El hombre que cumple con sus deberes, que prefiere la pobreza a la ignominia, es un mentecato, un muerto a quien reclama el cementerio.

El hermano que no favorece a sus hermanas, viéndolas sumidas en la miseria, y gasta en otras mujeres, juega y se divierte, come y bebe, burlándose de la desgracia de seres a quienes debiera idolatrar, es hombre vivo, graciosísimo y merece las públicas atenciones y reverencias porque anda a caballo, lleva joyas preciosas y derrama el oro por todas partes. Pero el hermano que salva con sacrificios la honra de la hermana, y vive en la indigencia por socorrerla, es un miserable, un pobre, un muerto; y cuidado si la calumnia no clava su negro diente en este cariño fraternal.
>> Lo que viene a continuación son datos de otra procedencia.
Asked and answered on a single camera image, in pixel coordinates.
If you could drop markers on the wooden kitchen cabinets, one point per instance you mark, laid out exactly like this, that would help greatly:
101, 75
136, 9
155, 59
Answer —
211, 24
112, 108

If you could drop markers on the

El hijo que roba a su padre y vive sumergido en el libertinaje y los vicios, que infama a su propia familia, es el niño mimado de la casa, el más bonito, a quien más quieren y respetan porque es el más vivo. ¡Señal segura de que tales padres se educaron en la misma escuela! Pero si el niño revela sentimientos generosos, se dedica al estudio, acompaña a sus hermanitas a paseo y reparte entre ellas el regalo que recibe, es el fatuo de la cofradía, le ridiculizan, le rompen los libros, le tienen desnudo y le aconsejan que gane dinero de cualquier modo, porque es lo que deja utilidad.
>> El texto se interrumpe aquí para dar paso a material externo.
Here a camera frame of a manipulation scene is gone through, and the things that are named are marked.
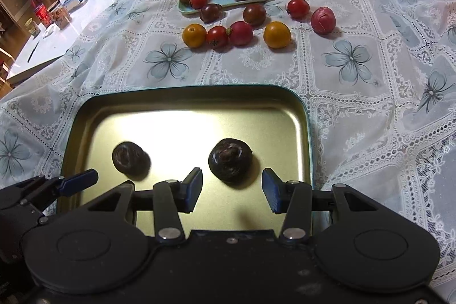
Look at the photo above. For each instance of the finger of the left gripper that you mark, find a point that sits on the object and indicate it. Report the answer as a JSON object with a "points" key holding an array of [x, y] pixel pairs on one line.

La persona que da limosna a los pobres, es reputada como muerta; pero la que los injuria y permite que mueran de necesidad y sufrimientos a las puertas de su palacio, es vivísima, porque sabe guardar su dinero, y entiende por principio la economía privada.

El que asesina a su pariente para heredarle, es hombre vivo.
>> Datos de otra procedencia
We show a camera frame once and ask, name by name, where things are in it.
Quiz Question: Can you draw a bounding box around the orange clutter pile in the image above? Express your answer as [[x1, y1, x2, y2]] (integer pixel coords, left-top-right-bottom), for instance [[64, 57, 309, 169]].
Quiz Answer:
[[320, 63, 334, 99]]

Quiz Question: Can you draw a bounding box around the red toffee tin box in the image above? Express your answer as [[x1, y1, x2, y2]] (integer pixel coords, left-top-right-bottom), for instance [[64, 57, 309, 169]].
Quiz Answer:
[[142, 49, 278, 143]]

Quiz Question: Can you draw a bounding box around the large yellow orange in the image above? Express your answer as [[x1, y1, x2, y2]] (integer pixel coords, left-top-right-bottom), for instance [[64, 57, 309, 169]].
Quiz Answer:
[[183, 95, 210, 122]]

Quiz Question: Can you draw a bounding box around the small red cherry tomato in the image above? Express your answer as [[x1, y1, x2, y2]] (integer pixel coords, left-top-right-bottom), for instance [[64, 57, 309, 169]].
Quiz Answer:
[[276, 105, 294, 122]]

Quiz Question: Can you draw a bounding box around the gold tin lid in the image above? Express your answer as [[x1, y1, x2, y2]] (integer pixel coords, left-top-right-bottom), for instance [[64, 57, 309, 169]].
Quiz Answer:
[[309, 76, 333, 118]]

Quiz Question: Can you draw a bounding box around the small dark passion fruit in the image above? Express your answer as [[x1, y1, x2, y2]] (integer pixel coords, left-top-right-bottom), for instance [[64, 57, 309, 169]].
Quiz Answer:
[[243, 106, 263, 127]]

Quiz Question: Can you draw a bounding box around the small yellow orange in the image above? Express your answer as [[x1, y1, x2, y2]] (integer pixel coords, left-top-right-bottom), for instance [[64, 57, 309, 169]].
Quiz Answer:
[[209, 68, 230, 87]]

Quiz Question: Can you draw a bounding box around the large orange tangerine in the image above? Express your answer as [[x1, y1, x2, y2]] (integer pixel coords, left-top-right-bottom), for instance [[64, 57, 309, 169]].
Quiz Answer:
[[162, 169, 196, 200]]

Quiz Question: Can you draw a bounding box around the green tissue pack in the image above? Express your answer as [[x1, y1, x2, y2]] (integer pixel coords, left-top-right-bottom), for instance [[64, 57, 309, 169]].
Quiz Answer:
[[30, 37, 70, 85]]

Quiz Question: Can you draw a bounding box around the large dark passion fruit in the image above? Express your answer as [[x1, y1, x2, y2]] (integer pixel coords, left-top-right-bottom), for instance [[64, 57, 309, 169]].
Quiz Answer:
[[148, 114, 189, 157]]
El que niega una limosna a un pariente honrado y desvalido, y para justificar su delito le forja falsos testimonios, diciendo que no le protege porque es un malvado, este hombre es muy vivo por cierto; pero debe morir en cadalso.

Aquel rico que anda en todo tiempo cabizbajo, meditabundo y sucio; que se queja constantemente de su pobreza y dice siempre que va mal y atrasado en sus negocios; que no quiere a nadie, ni a su madre, ni se cuida a sí propio; que no auxilia a ningún ser viviente, y oye su misita, y se da golpe de pechos, este si que es hombre vivo y sobre todo muy honrado.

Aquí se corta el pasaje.